• ABOUT THIS TASK:
Find each line below containing the word "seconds" and copy it.

[Data excerpts]
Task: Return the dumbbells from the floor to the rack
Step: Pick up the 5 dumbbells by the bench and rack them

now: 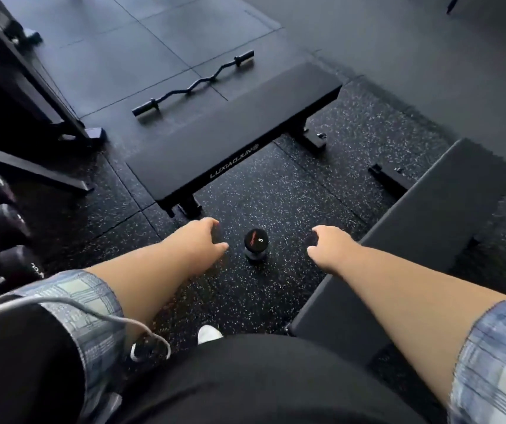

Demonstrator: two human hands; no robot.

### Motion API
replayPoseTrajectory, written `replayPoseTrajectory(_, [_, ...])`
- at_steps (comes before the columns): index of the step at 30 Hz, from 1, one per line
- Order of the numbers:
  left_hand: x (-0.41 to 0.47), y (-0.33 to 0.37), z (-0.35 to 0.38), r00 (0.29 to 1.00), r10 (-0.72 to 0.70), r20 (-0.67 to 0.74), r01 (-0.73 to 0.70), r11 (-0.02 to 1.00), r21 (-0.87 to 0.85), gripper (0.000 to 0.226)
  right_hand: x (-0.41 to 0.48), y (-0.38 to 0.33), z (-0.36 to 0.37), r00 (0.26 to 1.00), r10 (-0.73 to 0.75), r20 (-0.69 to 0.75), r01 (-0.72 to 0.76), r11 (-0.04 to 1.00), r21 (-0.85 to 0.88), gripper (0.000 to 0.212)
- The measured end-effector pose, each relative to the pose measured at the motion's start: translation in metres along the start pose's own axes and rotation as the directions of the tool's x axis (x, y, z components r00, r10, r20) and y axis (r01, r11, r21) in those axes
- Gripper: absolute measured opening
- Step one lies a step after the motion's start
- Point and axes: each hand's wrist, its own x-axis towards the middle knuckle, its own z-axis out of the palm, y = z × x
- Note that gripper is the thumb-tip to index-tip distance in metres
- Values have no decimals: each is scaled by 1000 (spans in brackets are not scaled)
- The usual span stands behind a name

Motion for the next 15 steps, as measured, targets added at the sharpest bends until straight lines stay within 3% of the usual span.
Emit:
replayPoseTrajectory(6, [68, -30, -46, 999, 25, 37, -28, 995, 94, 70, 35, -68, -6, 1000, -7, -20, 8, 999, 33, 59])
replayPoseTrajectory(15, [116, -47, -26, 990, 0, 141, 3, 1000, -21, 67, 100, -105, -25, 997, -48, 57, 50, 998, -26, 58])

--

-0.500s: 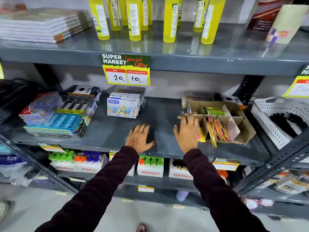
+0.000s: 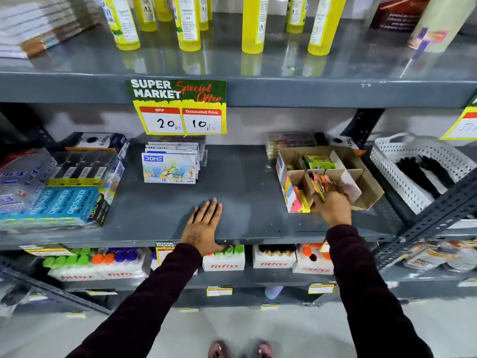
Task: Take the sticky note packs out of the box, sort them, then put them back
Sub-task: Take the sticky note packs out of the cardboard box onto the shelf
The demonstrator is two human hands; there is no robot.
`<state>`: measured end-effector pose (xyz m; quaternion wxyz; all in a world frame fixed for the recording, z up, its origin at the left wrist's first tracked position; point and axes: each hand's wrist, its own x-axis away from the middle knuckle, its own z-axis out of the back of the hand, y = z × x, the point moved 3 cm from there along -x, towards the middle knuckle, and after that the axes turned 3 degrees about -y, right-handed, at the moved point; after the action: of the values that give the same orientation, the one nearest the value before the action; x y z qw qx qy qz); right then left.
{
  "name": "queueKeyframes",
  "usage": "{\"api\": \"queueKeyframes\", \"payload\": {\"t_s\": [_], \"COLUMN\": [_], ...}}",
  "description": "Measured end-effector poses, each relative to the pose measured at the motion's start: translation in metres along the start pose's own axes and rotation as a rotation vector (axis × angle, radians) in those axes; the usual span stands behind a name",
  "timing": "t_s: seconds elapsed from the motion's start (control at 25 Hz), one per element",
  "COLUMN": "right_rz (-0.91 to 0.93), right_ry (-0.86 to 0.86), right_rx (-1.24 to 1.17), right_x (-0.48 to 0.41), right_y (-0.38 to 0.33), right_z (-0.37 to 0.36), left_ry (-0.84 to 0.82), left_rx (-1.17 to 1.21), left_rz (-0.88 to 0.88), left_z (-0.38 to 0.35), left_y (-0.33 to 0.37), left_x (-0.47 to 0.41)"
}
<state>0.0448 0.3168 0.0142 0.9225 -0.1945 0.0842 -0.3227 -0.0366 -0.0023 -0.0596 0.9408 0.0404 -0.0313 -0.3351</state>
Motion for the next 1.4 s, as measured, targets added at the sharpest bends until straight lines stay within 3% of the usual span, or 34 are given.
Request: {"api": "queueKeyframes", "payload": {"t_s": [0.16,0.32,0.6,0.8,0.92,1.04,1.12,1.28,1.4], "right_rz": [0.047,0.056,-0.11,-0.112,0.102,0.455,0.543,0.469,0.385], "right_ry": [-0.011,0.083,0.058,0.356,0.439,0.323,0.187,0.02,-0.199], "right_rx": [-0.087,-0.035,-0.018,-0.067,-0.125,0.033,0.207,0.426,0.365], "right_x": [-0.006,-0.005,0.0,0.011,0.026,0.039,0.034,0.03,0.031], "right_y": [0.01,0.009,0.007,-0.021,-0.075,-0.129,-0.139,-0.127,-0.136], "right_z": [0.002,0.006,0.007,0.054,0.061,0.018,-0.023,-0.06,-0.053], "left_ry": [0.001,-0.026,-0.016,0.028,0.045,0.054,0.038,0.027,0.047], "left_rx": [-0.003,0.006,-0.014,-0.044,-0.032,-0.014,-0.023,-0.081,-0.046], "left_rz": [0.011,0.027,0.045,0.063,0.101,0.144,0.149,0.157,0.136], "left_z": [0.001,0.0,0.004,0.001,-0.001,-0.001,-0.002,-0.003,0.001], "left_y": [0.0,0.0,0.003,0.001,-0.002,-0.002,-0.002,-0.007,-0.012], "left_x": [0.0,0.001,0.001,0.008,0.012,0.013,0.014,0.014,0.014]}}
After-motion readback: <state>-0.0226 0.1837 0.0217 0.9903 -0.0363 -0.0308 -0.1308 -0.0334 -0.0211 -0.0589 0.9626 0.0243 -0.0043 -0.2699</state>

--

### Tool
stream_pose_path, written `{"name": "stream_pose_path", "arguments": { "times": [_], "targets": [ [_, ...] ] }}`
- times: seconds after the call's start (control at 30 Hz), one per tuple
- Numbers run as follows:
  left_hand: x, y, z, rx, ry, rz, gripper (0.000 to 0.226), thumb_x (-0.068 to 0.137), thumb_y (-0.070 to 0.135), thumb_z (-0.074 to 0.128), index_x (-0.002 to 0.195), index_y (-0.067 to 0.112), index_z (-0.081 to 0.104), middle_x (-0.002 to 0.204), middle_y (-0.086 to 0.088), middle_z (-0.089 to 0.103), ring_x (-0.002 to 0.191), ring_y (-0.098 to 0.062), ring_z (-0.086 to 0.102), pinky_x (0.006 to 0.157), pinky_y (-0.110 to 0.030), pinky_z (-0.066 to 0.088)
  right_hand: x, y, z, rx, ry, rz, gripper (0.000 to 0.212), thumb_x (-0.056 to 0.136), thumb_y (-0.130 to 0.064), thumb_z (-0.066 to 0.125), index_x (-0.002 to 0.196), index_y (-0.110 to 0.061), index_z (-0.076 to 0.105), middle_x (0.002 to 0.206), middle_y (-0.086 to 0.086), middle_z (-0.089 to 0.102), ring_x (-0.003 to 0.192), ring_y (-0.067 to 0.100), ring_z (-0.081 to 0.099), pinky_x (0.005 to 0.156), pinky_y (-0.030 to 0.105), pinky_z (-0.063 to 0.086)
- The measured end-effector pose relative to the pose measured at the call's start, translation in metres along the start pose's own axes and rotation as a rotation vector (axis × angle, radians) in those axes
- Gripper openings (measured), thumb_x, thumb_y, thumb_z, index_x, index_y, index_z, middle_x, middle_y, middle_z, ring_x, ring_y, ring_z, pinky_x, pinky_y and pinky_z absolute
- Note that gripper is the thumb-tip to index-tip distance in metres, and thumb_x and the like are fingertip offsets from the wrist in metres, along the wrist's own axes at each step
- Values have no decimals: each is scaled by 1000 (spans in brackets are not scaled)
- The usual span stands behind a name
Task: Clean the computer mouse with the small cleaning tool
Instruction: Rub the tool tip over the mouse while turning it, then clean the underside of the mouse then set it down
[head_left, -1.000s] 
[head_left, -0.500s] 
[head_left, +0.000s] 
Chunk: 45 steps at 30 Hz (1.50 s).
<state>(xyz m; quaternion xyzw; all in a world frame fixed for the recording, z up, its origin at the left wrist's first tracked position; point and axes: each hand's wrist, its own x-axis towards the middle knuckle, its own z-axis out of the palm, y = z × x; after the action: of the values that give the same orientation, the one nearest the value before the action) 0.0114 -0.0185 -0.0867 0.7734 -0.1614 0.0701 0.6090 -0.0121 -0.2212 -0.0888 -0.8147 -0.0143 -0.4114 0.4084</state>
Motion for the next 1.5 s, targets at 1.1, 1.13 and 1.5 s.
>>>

• WRITTEN REPLY:
  "timing": "t_s: seconds elapsed from the motion's start (control at 25 Hz), one per element",
- times: seconds after the call's start (control at 30 Hz), one per tuple

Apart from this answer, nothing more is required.